悔しいが彼女からの好きは自分とは違う好きだという事を察してしまうくらいだった。
「………緑間くん…」
「な、なんなのだよ」
「……一発殴らせてもらいます」
「はぁ…………ぐぉっ……」
言うが否やすかさず緑間の腹に掌底がぶちこまれ、茉穂は驚いて「テツ!なにするのよ!!」と強い口調で嗜めた。
「これくらいしたっていいじゃないですが、突然横から茉穂をかっさわれたんですから。──緑間くん、茉穂を泣かせたらただじゃすみませんからね」
「……く、黒子ぉぉぉ…」
「緑間くん、大丈夫?」
うめき声を上げる緑間に茉穂は近寄り心配をしている。
それを一瞥して、呆然としている誠凛メンバーを連れて黒子はさっさと行ってしまったし、桃井も茉穂たちが気になりながらも、高尾の配慮でその場から立ち去っていった。

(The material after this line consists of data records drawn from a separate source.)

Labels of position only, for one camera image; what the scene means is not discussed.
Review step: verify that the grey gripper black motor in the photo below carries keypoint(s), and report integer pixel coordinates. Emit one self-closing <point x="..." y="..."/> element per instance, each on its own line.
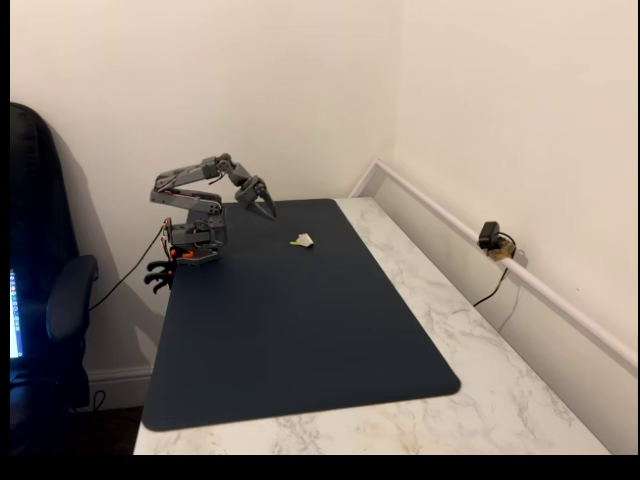
<point x="256" y="193"/>

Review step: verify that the white plastic printed part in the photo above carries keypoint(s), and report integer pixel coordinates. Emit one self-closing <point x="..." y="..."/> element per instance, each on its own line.
<point x="306" y="241"/>

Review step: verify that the grey robot arm with base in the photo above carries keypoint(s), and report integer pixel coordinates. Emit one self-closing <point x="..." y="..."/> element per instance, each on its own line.
<point x="190" y="175"/>

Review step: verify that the dark blue desk mat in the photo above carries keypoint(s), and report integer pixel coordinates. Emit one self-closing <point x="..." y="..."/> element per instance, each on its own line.
<point x="280" y="325"/>

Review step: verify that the black clamp with orange pads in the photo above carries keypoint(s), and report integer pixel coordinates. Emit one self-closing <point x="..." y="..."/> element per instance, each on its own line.
<point x="160" y="267"/>

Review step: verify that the black office chair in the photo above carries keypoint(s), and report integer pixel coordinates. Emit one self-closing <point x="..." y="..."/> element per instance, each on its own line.
<point x="45" y="200"/>

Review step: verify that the white skirting board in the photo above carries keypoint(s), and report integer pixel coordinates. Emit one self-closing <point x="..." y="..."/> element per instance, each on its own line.
<point x="120" y="380"/>

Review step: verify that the black webcam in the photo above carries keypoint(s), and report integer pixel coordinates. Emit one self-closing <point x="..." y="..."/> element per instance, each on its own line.
<point x="487" y="234"/>

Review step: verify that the laptop with lit screen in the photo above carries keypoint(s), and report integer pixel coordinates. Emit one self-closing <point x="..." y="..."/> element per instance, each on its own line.
<point x="15" y="320"/>

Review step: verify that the brown webcam mount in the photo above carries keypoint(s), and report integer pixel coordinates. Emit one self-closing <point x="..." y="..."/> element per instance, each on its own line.
<point x="502" y="252"/>

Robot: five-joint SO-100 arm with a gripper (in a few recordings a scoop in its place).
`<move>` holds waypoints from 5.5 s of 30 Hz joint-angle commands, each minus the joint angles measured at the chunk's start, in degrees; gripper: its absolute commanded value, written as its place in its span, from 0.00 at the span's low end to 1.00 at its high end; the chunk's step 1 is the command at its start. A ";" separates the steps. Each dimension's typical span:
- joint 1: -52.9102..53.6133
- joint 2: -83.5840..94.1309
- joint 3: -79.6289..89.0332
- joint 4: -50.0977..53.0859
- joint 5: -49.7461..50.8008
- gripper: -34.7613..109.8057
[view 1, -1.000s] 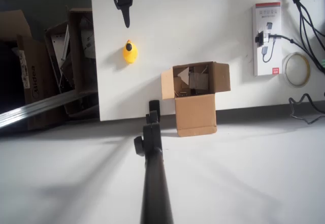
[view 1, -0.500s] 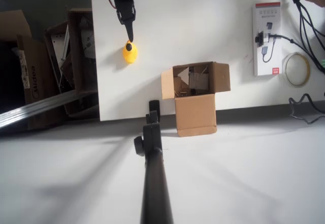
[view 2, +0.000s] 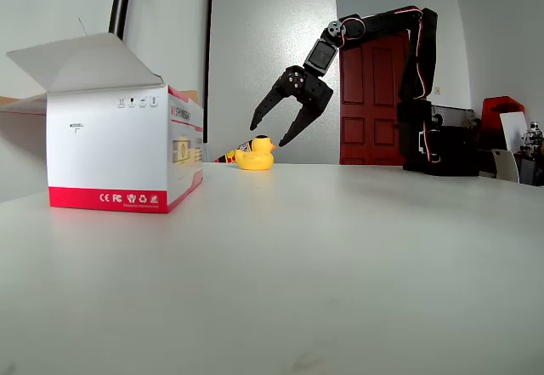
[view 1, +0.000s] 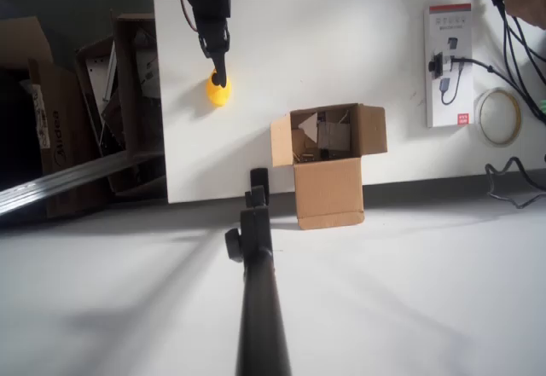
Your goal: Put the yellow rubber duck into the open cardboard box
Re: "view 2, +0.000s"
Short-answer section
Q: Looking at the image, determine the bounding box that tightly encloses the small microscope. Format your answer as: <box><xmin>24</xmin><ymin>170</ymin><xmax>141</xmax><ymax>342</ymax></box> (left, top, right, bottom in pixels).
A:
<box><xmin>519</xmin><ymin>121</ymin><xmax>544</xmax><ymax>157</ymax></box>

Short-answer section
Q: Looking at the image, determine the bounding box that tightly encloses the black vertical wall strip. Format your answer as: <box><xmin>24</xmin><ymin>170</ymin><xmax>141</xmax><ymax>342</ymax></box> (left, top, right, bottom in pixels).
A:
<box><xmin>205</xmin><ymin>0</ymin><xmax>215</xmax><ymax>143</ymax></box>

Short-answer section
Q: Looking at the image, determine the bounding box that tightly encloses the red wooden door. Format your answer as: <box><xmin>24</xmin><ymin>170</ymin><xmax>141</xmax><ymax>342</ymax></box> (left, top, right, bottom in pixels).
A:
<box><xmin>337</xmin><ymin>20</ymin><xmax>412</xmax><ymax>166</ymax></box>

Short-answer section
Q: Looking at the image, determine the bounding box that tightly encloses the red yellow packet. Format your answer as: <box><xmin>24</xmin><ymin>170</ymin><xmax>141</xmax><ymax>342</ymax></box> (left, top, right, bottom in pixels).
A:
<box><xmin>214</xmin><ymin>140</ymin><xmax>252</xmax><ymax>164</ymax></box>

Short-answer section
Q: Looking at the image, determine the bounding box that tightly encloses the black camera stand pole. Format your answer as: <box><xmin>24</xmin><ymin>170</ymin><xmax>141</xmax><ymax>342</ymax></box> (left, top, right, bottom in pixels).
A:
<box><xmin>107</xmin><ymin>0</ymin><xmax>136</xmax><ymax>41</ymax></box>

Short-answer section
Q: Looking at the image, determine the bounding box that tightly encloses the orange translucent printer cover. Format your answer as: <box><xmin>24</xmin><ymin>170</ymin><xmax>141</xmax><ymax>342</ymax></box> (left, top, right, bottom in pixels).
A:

その場に残されたのは黒子からのダメージで、地面に屈む緑間と心配そうに傍にいる茉穂だった。
「緑間くん、大丈夫……」
「………白川、良かったのか、」
ダメージが和らいできたのか、緑間は茉穂の手を握り訊いてきた。
何が、良かったのかは大体分かった。
「……私は緑間くんが、好きだよ」
「……しかし、」
「テツの事は勿論好きだよ。物心ついた時から傍にいたんだもの」
「…………」
無意識とはいえ、少しだけ情けない顔をする緑間に茉穂は微笑んだ。
あぁ、自分は彼が好きなんだと、分かる。
茉穂は握っていた緑間の手を強く握った。
「白川…」
「でもね、私の好きは緑間くんに向いてるんだよ」
分からない?と顔を見せる茉穂を見て、緑間はすかさず彼女を抱きしめた。
少し恥ずかしそうに、そして不安そうに見つめてくる彼女の想いが伝わった気がした。
「白川、俺もお前が好きなのだよ、誰にも渡したくない…」
さっきまで胸に渦巻いていた醜いドロドロとし気持ちはまだある。
奴が相手では直ぐ様彼女を連れていかれるのではないか、という不安と簡単に「好き」だと言ってのけた彼女。「好き」という言葉に恋愛の情がなくとも自分以外の異性などに言って欲しくはない。
──明らかに、嫉妬したのだ。
「───茉穂が、好きだ」
「………嬉しい……」
背中に回る手に力が込められる。
数日前に互いに気持ちは伝えあったはずなのに、それでも眸が熱くなる程に嬉しくて堪らない。
ああ、好きだ。好きだ。好きだ。
溢れる想いが互いに伝わり、自然と身体を離すと互いに顔を近づけて唇を重ねたのだった。
───泣かせたりなんてしないのだよ、絶対
先ほどの黒子にそう誓いながら、緑間は茉穂を強く抱きしめたのだった。